Quick Links

Re: Memory-Bounded Hash Aggregation

From:	Heikki Linnakangas <hlinnaka(at)iki(dot)fi>
To:	Jeff Davis <pgsql(at)j-davis(dot)com>, Peter Geoghegan <pg(at)bowt(dot)ie>
Cc:	Tomas Vondra <tomas(dot)vondra(at)2ndquadrant(dot)com>, Taylor Vesely <tvesely(at)pivotal(dot)io>, Adam Lee <ali(at)pivotal(dot)io>, Melanie Plageman <mplageman(at)pivotal(dot)io>, PostgreSQL Hackers <pgsql-hackers(at)postgresql(dot)org>
Subject:	Re: Memory-Bounded Hash Aggregation
Date:	2020-02-04 16:10:15
Message-ID:	b2c6d4c1-9298-4dfd-2763-cd080b23a826@iki.fi
Views:	Whole Thread \| Raw Message \| Download mbox \| Resend email
Thread:
Lists:	pgsql-hackers

On 03/02/2020 20:29, Jeff Davis wrote:
> 1. Use a minheap for the freelist. The original design used an array
> that had to be sorted between a read (which frees a block) and a write
> (which needs to sort the array to consume the lowest block number). The
> comments said:
>
> * sorted. This is an efficient way to handle it because we expect
> cycles
> * of releasing many blocks followed by re-using many blocks, due to
> * the larger read buffer.
>
> But I didn't find a case where that actually wins over a simple
> minheap. With that in mind, a minheap seems closer to what one might
> expect for that purpose, and more robust when the assumptions don't
> hold up as well. If someone knows of a case where the re-sorting
> behavior is important, please let me know.

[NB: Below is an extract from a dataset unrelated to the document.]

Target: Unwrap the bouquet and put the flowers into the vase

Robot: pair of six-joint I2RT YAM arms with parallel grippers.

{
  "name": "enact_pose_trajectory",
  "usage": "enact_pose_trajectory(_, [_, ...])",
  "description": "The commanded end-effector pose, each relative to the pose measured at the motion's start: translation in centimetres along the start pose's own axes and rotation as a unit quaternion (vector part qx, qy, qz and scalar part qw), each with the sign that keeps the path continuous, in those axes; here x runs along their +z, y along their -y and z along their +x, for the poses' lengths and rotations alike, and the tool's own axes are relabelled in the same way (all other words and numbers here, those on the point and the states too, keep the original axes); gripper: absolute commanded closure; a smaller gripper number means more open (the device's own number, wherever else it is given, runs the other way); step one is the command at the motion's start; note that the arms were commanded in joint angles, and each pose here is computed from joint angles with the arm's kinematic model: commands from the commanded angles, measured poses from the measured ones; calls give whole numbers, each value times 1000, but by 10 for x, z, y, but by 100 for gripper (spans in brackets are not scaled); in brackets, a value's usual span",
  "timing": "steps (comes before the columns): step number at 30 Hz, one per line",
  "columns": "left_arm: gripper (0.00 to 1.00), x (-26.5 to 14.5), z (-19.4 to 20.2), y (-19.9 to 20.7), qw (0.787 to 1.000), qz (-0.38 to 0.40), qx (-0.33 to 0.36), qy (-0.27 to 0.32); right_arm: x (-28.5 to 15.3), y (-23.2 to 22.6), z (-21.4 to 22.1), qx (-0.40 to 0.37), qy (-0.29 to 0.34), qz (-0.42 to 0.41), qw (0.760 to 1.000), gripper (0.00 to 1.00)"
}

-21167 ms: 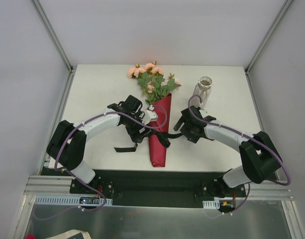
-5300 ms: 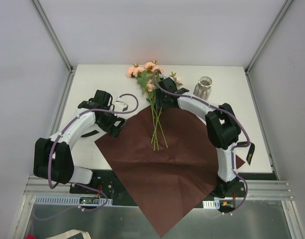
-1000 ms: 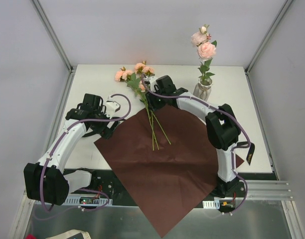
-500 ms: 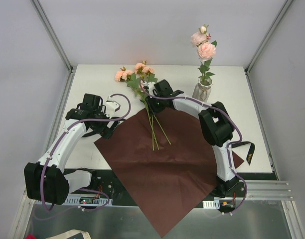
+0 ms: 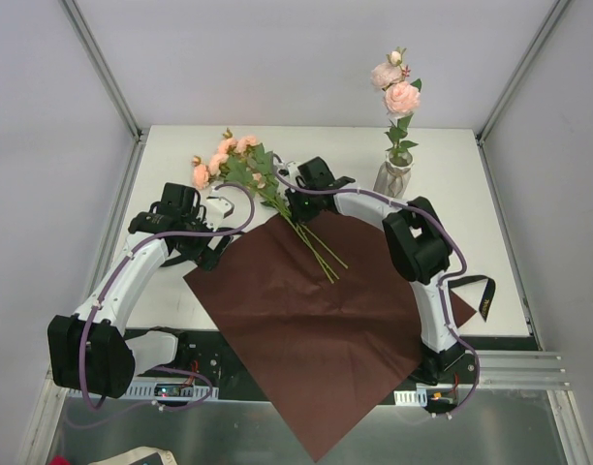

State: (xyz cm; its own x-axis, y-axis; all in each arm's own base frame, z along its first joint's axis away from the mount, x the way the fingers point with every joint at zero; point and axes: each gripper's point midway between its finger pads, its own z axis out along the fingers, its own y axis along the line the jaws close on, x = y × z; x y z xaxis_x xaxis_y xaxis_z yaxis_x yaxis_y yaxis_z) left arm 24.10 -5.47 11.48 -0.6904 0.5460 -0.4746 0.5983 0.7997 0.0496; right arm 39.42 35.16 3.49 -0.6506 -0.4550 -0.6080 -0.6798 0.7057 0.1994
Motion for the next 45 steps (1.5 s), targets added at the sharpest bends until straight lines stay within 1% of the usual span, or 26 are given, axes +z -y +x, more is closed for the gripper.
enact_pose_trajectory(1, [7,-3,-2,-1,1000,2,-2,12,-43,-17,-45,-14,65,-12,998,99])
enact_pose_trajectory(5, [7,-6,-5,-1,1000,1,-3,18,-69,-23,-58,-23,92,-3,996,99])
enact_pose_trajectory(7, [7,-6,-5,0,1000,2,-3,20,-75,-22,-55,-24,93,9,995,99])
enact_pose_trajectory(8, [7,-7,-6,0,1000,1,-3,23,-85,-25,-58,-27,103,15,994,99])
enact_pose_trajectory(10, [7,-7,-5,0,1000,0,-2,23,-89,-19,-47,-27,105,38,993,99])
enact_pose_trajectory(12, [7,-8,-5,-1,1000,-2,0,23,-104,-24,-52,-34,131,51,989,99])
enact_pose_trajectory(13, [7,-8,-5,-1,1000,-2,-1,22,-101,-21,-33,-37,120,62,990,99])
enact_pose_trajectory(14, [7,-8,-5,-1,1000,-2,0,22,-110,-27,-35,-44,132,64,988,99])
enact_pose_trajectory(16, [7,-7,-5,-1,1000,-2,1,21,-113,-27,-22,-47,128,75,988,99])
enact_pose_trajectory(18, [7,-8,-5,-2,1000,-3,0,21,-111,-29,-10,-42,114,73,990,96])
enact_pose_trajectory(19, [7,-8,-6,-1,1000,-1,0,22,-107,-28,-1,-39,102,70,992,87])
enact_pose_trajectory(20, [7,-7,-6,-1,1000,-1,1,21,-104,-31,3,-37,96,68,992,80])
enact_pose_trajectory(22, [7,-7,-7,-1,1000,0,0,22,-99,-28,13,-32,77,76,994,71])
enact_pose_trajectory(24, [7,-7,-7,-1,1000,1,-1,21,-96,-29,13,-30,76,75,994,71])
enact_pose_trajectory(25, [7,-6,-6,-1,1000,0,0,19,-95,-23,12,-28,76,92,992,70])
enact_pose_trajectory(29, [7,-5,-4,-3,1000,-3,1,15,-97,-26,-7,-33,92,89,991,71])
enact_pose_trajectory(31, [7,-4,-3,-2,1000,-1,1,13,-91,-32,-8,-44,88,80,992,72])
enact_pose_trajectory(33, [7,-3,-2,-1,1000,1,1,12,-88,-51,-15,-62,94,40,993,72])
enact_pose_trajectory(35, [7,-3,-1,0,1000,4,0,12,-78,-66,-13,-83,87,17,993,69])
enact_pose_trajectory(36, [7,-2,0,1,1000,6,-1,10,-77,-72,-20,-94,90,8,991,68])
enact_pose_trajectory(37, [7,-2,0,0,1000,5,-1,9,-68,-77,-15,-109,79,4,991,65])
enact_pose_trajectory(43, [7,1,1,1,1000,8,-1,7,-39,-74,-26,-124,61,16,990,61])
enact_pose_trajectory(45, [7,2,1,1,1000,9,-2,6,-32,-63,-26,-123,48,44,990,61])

A minheap certainly seems more natural for that. I guess re-sorting the
array would be faster in the extreme case that you free almost all of
the blocks, and then consume almost all of the blocks, but I don't think
the usage pattern is ever that extreme. Because if all the data fit in
memory, we wouldn't be spilling in the first place.

I wonder if a more advanced heap like the pairing heap or fibonacci heap
would perform better? Probably doesn't matter in practice, so better
keep it simple...

> Changing to a minheap effectively solves the problem for HashAgg,
> though in theory the memory consumption of the freelist itself could
> become significant (though it's only 0.1% of the free space being
> tracked).

We could fairly easily spill parts of the freelist to disk, too, if
necessary. But it's probably not worth the trouble.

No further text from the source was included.